*WHAT YOU SHOULD DO*
In the listing below, the lines starting with the line with "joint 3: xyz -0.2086" and going on through the line with "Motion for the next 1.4" are to be reproduced exactly, and only those.

*GIVEN DATA*
========================================
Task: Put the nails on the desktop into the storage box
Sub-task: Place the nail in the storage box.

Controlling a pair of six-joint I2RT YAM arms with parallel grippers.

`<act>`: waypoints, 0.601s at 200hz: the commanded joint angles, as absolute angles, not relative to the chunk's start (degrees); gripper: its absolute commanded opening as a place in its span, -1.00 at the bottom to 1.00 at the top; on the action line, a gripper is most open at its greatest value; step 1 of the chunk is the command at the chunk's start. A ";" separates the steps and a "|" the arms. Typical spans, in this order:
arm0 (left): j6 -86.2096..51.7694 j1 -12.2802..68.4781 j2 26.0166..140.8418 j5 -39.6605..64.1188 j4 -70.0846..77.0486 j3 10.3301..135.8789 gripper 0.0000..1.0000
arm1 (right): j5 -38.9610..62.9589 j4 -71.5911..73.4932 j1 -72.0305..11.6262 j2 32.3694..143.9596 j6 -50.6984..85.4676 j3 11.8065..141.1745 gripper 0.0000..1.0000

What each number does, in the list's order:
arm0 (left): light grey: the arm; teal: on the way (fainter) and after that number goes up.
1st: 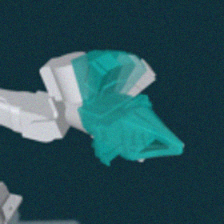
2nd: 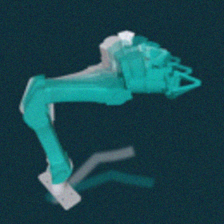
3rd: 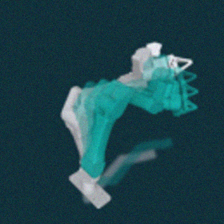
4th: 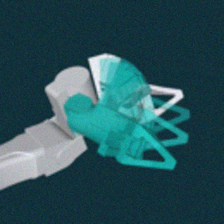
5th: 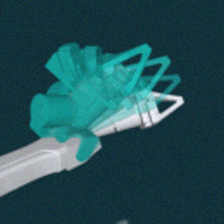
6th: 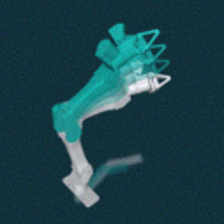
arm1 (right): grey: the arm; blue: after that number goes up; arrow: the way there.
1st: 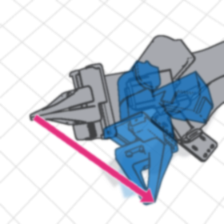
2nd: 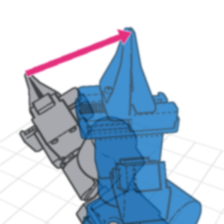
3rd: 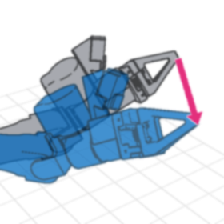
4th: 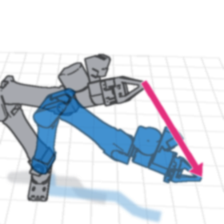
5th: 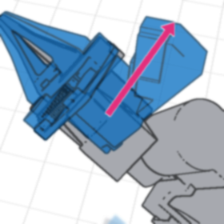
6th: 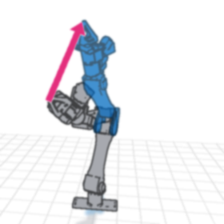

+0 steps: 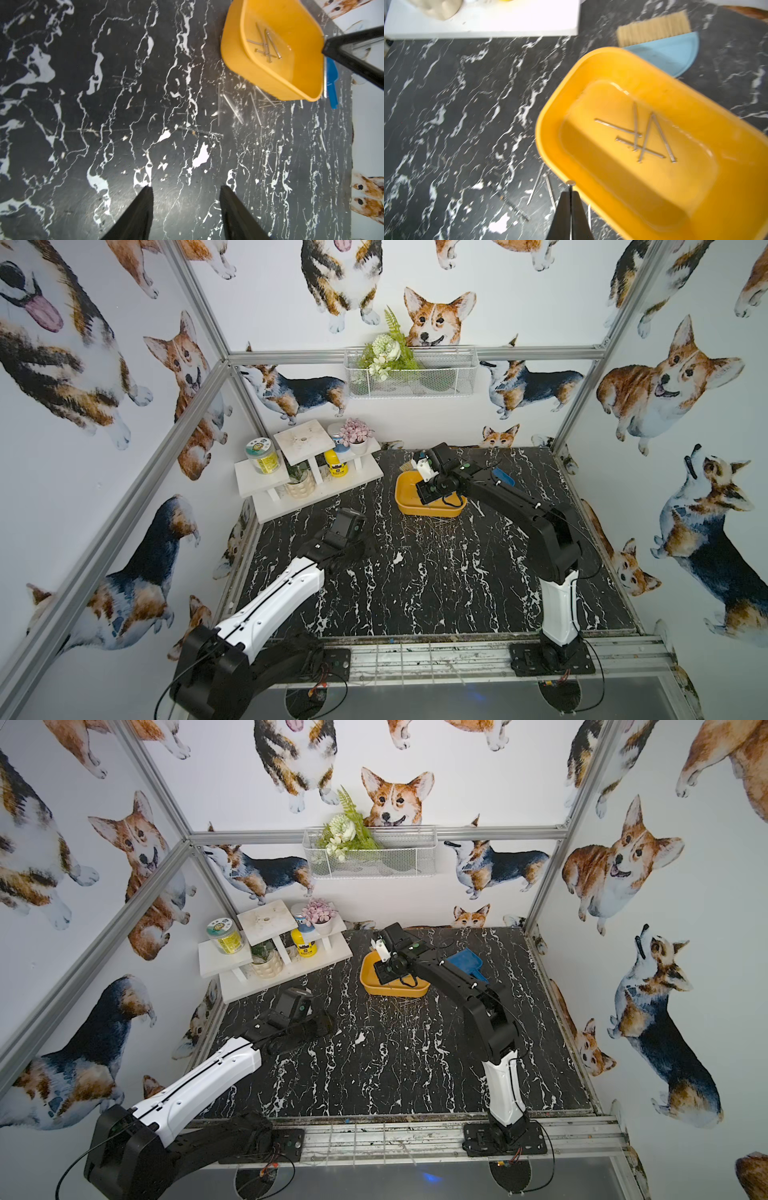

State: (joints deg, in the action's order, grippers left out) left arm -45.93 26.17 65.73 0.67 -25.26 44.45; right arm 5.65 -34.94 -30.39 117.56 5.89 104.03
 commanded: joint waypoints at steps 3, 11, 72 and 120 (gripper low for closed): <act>-44.31 26.11 67.20 2.13 -23.79 45.77 0.14 | 2.68 -36.47 -28.19 121.46 6.40 108.27 -1.00; -44.00 26.18 67.77 2.36 -23.71 46.24 0.14 | 1.92 -36.77 -27.72 122.97 6.40 109.84 -1.00; -42.71 26.19 71.48 3.86 -22.94 48.49 0.13 | -1.71 -38.47 -25.36 131.73 6.24 119.81 -1.00; -41.90 26.28 74.47 4.14 -22.81 50.73 0.11 | -1.72 -39.50 -24.79 133.38 6.14 123.34 -0.38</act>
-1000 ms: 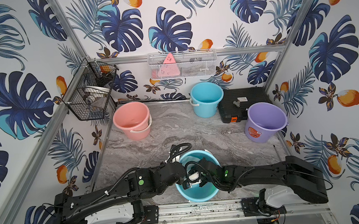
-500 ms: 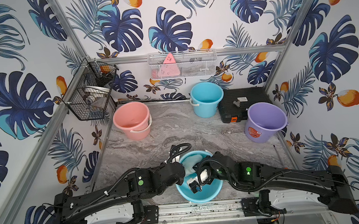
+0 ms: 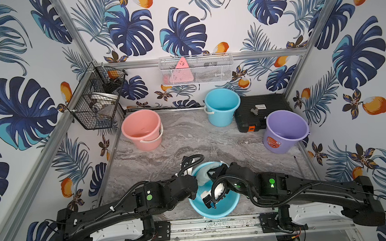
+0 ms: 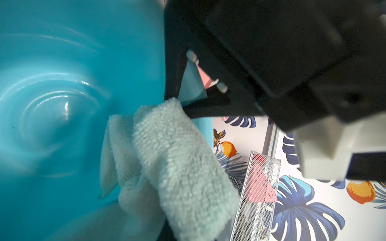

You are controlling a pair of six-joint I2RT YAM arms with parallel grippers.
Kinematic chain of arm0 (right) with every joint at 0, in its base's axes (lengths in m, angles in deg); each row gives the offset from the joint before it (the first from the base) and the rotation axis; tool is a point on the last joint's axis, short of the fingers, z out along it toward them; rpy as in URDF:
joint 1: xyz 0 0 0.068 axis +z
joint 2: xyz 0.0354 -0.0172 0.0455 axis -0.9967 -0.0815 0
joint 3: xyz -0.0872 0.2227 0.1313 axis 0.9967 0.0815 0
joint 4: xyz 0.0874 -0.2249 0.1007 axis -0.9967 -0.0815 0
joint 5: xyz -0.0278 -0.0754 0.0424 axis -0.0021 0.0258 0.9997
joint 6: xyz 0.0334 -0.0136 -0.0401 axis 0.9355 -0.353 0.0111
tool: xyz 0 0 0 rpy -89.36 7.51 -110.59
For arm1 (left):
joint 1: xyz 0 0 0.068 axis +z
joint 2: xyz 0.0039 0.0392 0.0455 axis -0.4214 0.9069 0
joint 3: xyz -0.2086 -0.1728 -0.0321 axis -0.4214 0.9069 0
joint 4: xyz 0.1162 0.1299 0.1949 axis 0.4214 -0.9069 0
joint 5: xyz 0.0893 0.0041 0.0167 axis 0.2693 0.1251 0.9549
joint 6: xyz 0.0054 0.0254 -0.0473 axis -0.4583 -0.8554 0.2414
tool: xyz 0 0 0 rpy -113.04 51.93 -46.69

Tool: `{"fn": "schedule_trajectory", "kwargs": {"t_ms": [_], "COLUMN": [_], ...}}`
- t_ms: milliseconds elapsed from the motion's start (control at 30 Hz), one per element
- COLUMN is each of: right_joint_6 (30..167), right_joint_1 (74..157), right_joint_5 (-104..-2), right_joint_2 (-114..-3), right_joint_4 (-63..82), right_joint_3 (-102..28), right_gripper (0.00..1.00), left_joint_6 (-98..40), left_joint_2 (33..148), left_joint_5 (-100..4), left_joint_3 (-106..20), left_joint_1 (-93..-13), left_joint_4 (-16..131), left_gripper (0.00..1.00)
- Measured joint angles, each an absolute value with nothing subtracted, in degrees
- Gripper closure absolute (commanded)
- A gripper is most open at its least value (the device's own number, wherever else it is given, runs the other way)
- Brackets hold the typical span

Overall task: Wipe the inside of the bucket with a cloth
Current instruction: Wipe the dirt from the inside of the bucket.

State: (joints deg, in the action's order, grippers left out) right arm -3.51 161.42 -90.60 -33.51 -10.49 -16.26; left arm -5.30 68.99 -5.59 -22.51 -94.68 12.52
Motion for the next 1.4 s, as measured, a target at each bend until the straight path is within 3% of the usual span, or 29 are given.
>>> {"fn": "schedule_trajectory", "kwargs": {"t_ms": [300,633,800,1033,1400], "right_joint_6": [7.92,26.15,30.52,31.04,17.54], "right_joint_1": [165.07,166.69,166.69,166.99,167.34], "right_joint_5": [-94.58,-76.22,-65.79,-59.74,-73.16], "right_joint_2": [-28.44,-31.24,-35.10,-42.27,-45.11], "right_joint_4": [-31.89,-51.28,-48.83,-34.18,-16.41], "right_joint_3": [-20.37,-24.34,-21.94,-20.96,-20.10], "right_gripper": [1.00,1.00,1.00,1.00,1.00], "left_joint_6": [-5.30,-5.43,-5.54,-5.65,-5.63], "left_joint_2": [68.99,69.52,69.69,69.98,69.61], "left_joint_5": [-5.57,-5.57,-5.63,-6.00,-5.89], "left_joint_3": [-22.51,-22.64,-22.66,-22.68,-23.05], "left_joint_1": [-94.70,-94.77,-94.77,-94.81,-94.90], "left_joint_4": [12.52,12.50,12.41,12.01,11.56], "left_gripper": [1.00,1.00,1.00,1.00,1.00]}}
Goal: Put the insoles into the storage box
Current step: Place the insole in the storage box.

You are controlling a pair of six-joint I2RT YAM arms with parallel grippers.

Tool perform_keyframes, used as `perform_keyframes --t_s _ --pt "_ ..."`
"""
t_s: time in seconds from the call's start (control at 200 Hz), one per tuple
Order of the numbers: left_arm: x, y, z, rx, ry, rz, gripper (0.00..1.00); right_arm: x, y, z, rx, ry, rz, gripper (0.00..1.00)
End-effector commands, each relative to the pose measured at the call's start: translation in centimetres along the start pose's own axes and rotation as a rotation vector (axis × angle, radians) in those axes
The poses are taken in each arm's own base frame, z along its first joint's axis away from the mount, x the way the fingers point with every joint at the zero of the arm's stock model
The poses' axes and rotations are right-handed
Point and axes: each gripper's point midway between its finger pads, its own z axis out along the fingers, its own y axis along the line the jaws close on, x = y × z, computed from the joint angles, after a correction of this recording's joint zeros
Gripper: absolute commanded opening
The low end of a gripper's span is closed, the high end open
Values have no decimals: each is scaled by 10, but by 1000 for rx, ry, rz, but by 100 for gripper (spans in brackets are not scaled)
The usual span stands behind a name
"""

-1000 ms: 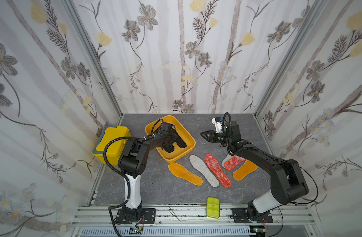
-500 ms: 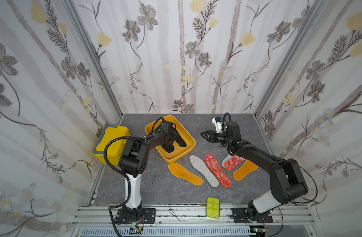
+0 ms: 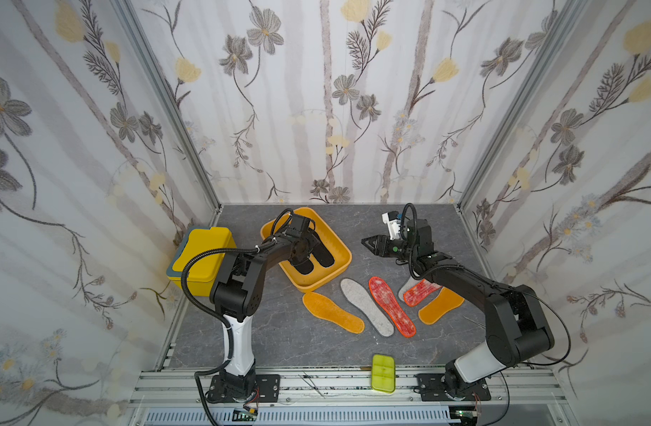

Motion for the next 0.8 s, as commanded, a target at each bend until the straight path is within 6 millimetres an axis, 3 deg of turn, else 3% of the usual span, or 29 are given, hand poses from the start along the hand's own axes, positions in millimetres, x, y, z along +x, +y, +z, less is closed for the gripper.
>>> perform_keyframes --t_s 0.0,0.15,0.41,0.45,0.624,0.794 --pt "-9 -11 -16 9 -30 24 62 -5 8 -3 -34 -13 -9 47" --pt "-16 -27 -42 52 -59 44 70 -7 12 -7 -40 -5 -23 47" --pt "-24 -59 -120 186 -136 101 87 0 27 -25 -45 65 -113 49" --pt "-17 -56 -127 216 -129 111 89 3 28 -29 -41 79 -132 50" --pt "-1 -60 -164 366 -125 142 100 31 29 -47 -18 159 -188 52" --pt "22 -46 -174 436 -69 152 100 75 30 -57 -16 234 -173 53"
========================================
*RESULT OF THIS TASK*
joint 3: xyz -0.2086 -0.1728 -0.0321 axis -0.4214 0.9069 0
joint 4: xyz 0.1162 0.1299 0.1949 axis 0.4214 -0.9069 0
joint 5: xyz 0.0893 0.0041 0.0167 axis 0.2693 0.1251 0.9549
joint 6: xyz 0.0054 0.0254 -0.0473 axis -0.4583 -0.8554 0.2414
tool: xyz 0 0 0 rpy -113.04 51.93 -46.69

Tool: `{"fn": "schedule_trajectory", "kwargs": {"t_ms": [_], "COLUMN": [_], ...}}`
- t_ms: milliseconds elapsed from the motion's start (control at 30 Hz), one per element
- COLUMN is each of: right_joint_6 (30..167), right_joint_1 (74..157), right_joint_5 (-104..-2), right_joint_2 (-114..-3), right_joint_4 (-63..82), right_joint_3 (-102..28), right_gripper (0.00..1.00), left_joint_6 (-98..40), left_joint_2 (33..148), left_joint_5 (-100..4), left_joint_3 (-106..20), left_joint_1 (-93..-13), left_joint_4 (-16..131), left_gripper (0.00..1.00)
- Measured joint angles, each an absolute value with nothing subtracted, in degrees
- Gripper closure absolute (commanded)
- A gripper is most open at its least value (the device's own number, wherever else it is given, runs the other way)
- Brackets hold the typical span

Overall task: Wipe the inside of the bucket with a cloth
Current instruction: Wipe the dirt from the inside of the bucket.

State: (joints deg, in the action's order, grippers left out) right arm -3.51 161.42 -90.60 -33.51 -10.49 -16.26; left arm -5.30 68.99 -5.59 -22.51 -94.68 12.52
Motion for the next 1.4 s, as measured, a target at each bend until the straight path is within 3% of the usual span, or 29 are given.

This finishes the response to the exercise.